The book is one long argument, just like the practice of science. Never mind that Darwin didn't know as much about inheritance as we do today; it is all here in the first articulation of those two great interlinked ideas — descent with modification and natural selection — that allow us to explain how the natural world works. Of the many editions of Origin, I prefer the first. It has the spontaneity and verve of thoughts spilling out on to the page, and is untainted by the revisions introduced in later editions in response to critics.

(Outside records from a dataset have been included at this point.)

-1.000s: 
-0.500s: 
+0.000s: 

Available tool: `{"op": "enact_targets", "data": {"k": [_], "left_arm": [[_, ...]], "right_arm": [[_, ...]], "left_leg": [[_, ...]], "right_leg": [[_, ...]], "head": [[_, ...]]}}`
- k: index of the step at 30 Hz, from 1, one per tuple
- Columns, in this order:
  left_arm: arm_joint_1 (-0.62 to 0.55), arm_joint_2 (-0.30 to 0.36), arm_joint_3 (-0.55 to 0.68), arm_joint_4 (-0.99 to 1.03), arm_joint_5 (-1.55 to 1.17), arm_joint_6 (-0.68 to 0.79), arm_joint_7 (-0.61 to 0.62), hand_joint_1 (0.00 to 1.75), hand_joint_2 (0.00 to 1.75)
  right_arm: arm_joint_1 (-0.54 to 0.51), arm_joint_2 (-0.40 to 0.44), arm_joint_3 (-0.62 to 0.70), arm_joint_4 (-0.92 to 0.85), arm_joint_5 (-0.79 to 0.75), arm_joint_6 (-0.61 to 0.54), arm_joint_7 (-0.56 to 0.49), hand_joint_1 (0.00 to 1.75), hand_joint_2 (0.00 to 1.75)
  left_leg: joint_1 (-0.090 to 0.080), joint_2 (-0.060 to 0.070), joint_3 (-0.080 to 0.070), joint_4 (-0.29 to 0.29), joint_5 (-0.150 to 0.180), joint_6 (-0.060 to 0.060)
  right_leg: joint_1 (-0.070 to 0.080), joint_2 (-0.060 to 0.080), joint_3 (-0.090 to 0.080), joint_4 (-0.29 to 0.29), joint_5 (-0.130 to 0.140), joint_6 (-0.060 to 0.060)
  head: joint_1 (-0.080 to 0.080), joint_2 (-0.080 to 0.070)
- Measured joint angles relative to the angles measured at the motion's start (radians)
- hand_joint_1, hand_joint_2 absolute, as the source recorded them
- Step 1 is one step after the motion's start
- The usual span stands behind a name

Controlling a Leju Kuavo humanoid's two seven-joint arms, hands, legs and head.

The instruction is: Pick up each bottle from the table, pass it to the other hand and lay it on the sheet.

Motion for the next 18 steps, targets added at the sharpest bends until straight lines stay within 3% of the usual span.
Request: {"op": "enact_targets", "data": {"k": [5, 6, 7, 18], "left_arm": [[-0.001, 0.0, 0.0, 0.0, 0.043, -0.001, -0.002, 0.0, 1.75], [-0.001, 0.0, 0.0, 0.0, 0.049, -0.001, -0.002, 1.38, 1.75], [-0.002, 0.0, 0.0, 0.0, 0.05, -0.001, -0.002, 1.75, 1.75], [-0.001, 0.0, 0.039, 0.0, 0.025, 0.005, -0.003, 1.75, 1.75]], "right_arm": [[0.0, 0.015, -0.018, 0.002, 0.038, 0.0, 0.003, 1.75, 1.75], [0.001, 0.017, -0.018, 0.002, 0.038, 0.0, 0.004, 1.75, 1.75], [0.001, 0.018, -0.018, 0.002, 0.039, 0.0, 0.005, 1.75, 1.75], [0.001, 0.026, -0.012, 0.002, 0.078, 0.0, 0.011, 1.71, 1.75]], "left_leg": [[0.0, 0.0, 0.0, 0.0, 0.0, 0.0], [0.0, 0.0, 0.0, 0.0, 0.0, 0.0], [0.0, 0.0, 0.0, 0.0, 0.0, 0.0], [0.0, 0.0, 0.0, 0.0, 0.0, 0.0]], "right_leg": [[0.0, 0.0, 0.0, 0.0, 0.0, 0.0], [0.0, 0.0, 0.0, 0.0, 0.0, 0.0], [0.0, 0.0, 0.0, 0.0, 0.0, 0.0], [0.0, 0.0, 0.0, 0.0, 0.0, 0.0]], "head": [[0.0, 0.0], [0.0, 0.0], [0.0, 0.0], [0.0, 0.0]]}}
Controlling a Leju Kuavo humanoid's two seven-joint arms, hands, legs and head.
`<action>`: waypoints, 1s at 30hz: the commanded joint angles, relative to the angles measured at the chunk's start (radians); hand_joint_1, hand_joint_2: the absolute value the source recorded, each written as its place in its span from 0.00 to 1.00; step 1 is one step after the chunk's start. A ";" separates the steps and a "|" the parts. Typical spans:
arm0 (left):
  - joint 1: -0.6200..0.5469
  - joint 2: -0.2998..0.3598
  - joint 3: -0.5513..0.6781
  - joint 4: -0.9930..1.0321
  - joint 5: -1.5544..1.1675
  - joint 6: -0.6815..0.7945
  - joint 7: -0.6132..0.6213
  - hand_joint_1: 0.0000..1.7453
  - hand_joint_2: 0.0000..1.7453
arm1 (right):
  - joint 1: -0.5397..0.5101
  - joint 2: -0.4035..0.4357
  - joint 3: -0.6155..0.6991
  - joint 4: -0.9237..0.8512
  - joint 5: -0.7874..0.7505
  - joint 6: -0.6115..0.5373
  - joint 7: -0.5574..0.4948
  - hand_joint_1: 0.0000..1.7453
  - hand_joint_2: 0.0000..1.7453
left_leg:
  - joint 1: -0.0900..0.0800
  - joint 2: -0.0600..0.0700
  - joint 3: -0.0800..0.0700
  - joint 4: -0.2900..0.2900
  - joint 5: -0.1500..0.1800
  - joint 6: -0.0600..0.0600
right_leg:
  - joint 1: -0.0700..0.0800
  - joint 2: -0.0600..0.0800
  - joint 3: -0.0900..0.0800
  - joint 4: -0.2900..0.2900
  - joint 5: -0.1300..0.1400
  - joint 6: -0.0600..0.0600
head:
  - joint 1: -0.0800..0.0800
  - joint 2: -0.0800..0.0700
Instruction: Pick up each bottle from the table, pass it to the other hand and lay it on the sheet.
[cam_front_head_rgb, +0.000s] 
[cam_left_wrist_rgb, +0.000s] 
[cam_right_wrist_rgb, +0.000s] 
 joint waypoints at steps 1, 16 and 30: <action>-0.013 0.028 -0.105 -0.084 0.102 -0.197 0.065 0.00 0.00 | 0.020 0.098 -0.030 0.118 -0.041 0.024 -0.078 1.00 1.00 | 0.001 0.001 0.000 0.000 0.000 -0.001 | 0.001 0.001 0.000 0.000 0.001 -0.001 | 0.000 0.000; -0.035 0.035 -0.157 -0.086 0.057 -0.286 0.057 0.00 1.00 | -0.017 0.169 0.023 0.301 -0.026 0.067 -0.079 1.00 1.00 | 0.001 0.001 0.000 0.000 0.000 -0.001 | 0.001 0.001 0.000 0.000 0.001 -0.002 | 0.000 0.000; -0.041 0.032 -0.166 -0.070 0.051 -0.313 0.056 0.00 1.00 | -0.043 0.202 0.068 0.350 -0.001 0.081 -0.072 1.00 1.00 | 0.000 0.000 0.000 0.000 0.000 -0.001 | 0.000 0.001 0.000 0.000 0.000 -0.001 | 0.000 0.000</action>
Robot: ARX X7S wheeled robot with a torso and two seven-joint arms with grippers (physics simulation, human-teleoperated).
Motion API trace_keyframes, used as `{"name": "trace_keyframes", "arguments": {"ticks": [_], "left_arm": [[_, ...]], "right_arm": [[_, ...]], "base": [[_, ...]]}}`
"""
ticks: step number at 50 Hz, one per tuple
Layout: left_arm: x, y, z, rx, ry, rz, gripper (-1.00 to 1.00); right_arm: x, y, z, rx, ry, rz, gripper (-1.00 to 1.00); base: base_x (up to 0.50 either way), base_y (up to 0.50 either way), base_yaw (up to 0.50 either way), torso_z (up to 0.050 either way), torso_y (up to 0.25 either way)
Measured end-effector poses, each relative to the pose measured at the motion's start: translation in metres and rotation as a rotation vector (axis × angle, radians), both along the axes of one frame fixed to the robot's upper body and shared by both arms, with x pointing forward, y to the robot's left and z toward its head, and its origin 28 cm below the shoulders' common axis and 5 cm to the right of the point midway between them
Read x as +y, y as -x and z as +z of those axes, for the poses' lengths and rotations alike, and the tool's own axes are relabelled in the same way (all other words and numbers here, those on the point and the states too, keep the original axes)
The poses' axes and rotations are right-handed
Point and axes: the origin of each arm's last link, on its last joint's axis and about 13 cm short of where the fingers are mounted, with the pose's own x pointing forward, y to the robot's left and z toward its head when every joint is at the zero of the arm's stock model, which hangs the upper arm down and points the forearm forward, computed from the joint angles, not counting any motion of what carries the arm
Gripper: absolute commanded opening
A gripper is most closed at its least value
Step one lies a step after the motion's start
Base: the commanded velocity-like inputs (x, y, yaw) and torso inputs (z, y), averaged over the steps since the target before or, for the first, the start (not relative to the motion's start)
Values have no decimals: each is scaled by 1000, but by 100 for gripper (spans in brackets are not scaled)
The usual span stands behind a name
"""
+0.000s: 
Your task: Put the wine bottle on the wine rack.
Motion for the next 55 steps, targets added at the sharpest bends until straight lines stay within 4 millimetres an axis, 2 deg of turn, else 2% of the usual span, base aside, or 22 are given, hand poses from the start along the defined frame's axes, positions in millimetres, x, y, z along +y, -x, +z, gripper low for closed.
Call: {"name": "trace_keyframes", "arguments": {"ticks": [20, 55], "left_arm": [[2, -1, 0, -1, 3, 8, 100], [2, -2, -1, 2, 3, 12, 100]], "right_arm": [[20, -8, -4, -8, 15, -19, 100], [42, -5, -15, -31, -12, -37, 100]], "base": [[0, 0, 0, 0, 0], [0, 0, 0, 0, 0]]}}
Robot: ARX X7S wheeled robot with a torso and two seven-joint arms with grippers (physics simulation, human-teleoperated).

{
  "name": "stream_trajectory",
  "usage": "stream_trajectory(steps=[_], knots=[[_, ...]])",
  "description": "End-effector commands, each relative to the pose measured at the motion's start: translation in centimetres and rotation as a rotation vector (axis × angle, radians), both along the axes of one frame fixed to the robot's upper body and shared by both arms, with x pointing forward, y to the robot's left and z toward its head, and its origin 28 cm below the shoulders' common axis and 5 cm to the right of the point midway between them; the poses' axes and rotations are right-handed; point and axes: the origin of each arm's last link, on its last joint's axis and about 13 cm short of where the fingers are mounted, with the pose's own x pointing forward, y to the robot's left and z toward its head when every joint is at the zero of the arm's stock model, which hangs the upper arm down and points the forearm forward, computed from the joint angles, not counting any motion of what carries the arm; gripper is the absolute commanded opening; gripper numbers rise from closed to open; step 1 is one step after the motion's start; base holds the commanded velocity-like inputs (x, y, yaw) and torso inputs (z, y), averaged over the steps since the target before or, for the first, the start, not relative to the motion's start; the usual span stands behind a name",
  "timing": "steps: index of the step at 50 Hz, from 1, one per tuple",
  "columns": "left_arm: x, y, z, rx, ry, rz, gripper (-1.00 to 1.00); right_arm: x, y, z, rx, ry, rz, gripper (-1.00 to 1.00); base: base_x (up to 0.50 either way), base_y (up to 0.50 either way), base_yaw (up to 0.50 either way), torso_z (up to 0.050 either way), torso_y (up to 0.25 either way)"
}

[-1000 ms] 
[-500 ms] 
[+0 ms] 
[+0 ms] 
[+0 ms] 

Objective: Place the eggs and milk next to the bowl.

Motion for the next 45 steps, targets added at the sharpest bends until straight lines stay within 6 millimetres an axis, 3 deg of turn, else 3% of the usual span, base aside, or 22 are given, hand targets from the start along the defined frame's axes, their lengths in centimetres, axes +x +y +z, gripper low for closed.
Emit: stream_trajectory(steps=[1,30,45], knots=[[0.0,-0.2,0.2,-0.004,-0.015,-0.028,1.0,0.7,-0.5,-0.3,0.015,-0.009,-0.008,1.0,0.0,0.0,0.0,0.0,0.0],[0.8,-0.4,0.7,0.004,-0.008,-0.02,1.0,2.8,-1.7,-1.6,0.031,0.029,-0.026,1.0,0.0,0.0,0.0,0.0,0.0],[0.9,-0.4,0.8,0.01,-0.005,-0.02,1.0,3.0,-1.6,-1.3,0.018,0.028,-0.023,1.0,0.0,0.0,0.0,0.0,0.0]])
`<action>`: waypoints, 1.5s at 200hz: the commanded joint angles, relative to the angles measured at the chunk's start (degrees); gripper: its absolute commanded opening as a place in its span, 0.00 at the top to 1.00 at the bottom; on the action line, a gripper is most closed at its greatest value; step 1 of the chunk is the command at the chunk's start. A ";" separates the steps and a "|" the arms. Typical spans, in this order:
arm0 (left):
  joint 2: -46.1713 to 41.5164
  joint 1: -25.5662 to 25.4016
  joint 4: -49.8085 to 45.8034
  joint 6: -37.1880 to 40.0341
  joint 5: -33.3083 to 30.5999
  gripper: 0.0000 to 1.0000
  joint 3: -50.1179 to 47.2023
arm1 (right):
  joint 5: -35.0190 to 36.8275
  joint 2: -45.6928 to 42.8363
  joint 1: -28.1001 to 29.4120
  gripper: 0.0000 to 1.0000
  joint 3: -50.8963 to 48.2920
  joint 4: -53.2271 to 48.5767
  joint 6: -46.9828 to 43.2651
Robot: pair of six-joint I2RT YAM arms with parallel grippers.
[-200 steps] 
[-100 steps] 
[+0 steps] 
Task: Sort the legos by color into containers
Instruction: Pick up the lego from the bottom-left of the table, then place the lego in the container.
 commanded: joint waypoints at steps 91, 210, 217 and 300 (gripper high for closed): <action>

Your Brain Is (Almost) Perfect: How We Make Decisions

  • Read Montague
Plume (Penguin): 2007. 9780452288843 | ISBN: 978-0-4522-8884-3

ADAM KEPECS

Read Montague brings together neuroscience, psychology and computer science to explain how brains function as efficient computational machines. He first looks at the brain as a physical device, exploring how this energy-efficient information-processing system evolved out of slow and noisy biological components. Montague argues that it is the valuation system that makes brains different from computers, allowing brains to compare disparate options and to 'care' about different goals. Montague elegantly weaves a radical outline of how brains make decisions and ultimately produce the mind.

It is refreshing to read an intelligent book that bucks the trend of many popular expositions of science that simply recount a series of anecdotes, often to the exclusion of deep ideas. This original and clearly written contribution may not be an easy read, but its insights are well worth the effort.